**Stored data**
Start of Block

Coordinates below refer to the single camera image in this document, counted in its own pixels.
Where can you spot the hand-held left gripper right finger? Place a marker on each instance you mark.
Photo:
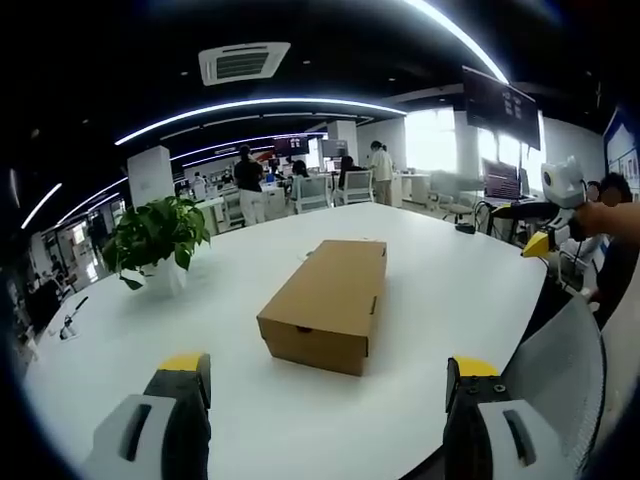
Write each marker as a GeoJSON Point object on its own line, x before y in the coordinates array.
{"type": "Point", "coordinates": [492, 425]}

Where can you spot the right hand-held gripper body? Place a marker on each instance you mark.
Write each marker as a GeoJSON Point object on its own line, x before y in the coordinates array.
{"type": "Point", "coordinates": [564, 187]}

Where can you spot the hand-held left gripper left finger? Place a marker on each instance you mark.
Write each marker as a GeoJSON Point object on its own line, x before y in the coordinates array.
{"type": "Point", "coordinates": [150, 425]}

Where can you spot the brown cardboard shoe box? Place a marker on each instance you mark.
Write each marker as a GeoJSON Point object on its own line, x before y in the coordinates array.
{"type": "Point", "coordinates": [325, 305]}

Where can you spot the computer monitor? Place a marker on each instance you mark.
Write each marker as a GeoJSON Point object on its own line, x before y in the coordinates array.
{"type": "Point", "coordinates": [500, 180]}

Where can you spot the grey mesh office chair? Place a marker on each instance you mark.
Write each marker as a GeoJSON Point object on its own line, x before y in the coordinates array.
{"type": "Point", "coordinates": [557, 390]}

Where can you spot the small black desk object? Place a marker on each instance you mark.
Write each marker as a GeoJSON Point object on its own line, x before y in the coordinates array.
{"type": "Point", "coordinates": [465, 228]}

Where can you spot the hanging dark display screen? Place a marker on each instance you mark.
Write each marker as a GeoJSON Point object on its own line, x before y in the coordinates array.
{"type": "Point", "coordinates": [500, 107]}

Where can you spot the white plant pot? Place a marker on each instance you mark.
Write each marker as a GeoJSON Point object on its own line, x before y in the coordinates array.
{"type": "Point", "coordinates": [167, 277]}

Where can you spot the white office chair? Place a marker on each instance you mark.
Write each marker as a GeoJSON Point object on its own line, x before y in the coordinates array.
{"type": "Point", "coordinates": [232, 207]}
{"type": "Point", "coordinates": [312, 192]}
{"type": "Point", "coordinates": [357, 187]}

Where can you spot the green potted plant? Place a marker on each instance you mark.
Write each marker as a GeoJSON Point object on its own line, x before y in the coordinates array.
{"type": "Point", "coordinates": [157, 235]}

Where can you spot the ceiling air conditioner vent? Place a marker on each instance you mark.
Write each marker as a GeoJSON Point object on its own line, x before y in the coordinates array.
{"type": "Point", "coordinates": [243, 62]}

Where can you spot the wall poster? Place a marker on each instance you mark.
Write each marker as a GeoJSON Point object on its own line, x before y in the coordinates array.
{"type": "Point", "coordinates": [622, 145]}

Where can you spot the distant wall display screen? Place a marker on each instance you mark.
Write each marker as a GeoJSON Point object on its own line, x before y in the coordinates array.
{"type": "Point", "coordinates": [292, 145]}

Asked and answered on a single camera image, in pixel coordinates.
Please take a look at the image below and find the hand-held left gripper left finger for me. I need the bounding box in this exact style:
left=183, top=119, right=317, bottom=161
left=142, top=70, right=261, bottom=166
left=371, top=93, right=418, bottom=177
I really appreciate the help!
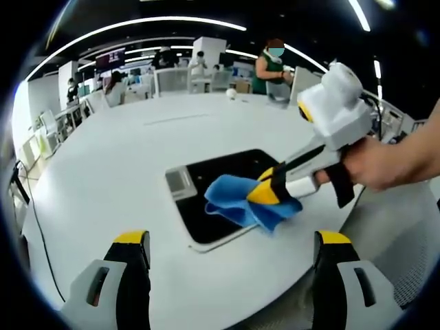
left=60, top=230, right=152, bottom=330

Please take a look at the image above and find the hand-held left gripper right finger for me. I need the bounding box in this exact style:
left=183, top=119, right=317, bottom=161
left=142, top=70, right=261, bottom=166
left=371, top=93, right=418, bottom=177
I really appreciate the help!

End of Block

**Task objective**
The answer should be the records above, unchanged, with the pictures omitted.

**Your response**
Coordinates below refer to the single camera image in this document, counted in its own pixels.
Where can you spot the hand-held left gripper right finger? Place a marker on each instance you mark.
Photo:
Write each marker as a GeoJSON Point object on its own line, x before y in the coordinates array.
{"type": "Point", "coordinates": [492, 425]}

Where can you spot the right hand-held gripper body? Place a marker on each instance you mark.
Write each marker as a GeoJSON Point object on its own line, x before y in the coordinates array.
{"type": "Point", "coordinates": [564, 187]}

Where can you spot the hand-held left gripper left finger? Place a marker on each instance you mark.
Write each marker as a GeoJSON Point object on its own line, x before y in the coordinates array.
{"type": "Point", "coordinates": [150, 425]}

Where can you spot the brown cardboard shoe box? Place a marker on each instance you mark.
Write each marker as a GeoJSON Point object on its own line, x before y in the coordinates array.
{"type": "Point", "coordinates": [325, 305]}

Where can you spot the computer monitor? Place a marker on each instance you mark.
Write each marker as a GeoJSON Point object on its own line, x before y in the coordinates array.
{"type": "Point", "coordinates": [500, 180]}

Where can you spot the grey mesh office chair? Place a marker on each instance you mark.
Write each marker as a GeoJSON Point object on its own line, x before y in the coordinates array.
{"type": "Point", "coordinates": [557, 390]}

Where can you spot the small black desk object? Place a marker on each instance you mark.
Write each marker as a GeoJSON Point object on its own line, x before y in the coordinates array.
{"type": "Point", "coordinates": [465, 228]}

Where can you spot the hanging dark display screen? Place a marker on each instance you mark.
Write each marker as a GeoJSON Point object on its own line, x before y in the coordinates array.
{"type": "Point", "coordinates": [500, 107]}

Where can you spot the white plant pot? Place a marker on each instance you mark.
Write each marker as a GeoJSON Point object on its own line, x before y in the coordinates array.
{"type": "Point", "coordinates": [167, 277]}

Where can you spot the white office chair? Place a marker on each instance you mark.
Write each marker as a GeoJSON Point object on its own line, x before y in the coordinates array.
{"type": "Point", "coordinates": [232, 207]}
{"type": "Point", "coordinates": [312, 192]}
{"type": "Point", "coordinates": [357, 187]}

Where can you spot the green potted plant? Place a marker on each instance you mark.
Write each marker as a GeoJSON Point object on its own line, x before y in the coordinates array.
{"type": "Point", "coordinates": [157, 235]}

Where can you spot the ceiling air conditioner vent? Place a marker on each instance you mark.
Write each marker as a GeoJSON Point object on its own line, x before y in the coordinates array.
{"type": "Point", "coordinates": [243, 62]}

Where can you spot the wall poster? Place a marker on each instance you mark.
Write each marker as a GeoJSON Point object on its own line, x before y in the coordinates array.
{"type": "Point", "coordinates": [622, 145]}

Where can you spot the distant wall display screen? Place a marker on each instance you mark.
Write each marker as a GeoJSON Point object on its own line, x before y in the coordinates array.
{"type": "Point", "coordinates": [292, 145]}

Asked and answered on a single camera image, in pixel coordinates.
Please take a look at the image below and find the hand-held left gripper left finger for me. I need the bounding box in this exact style:
left=183, top=119, right=317, bottom=161
left=142, top=70, right=261, bottom=166
left=371, top=93, right=418, bottom=177
I really appreciate the help!
left=60, top=230, right=152, bottom=330

Please take a look at the image above and find the hand-held left gripper right finger for me. I need the bounding box in this exact style:
left=183, top=119, right=317, bottom=161
left=142, top=70, right=261, bottom=166
left=371, top=93, right=418, bottom=177
I really appreciate the help!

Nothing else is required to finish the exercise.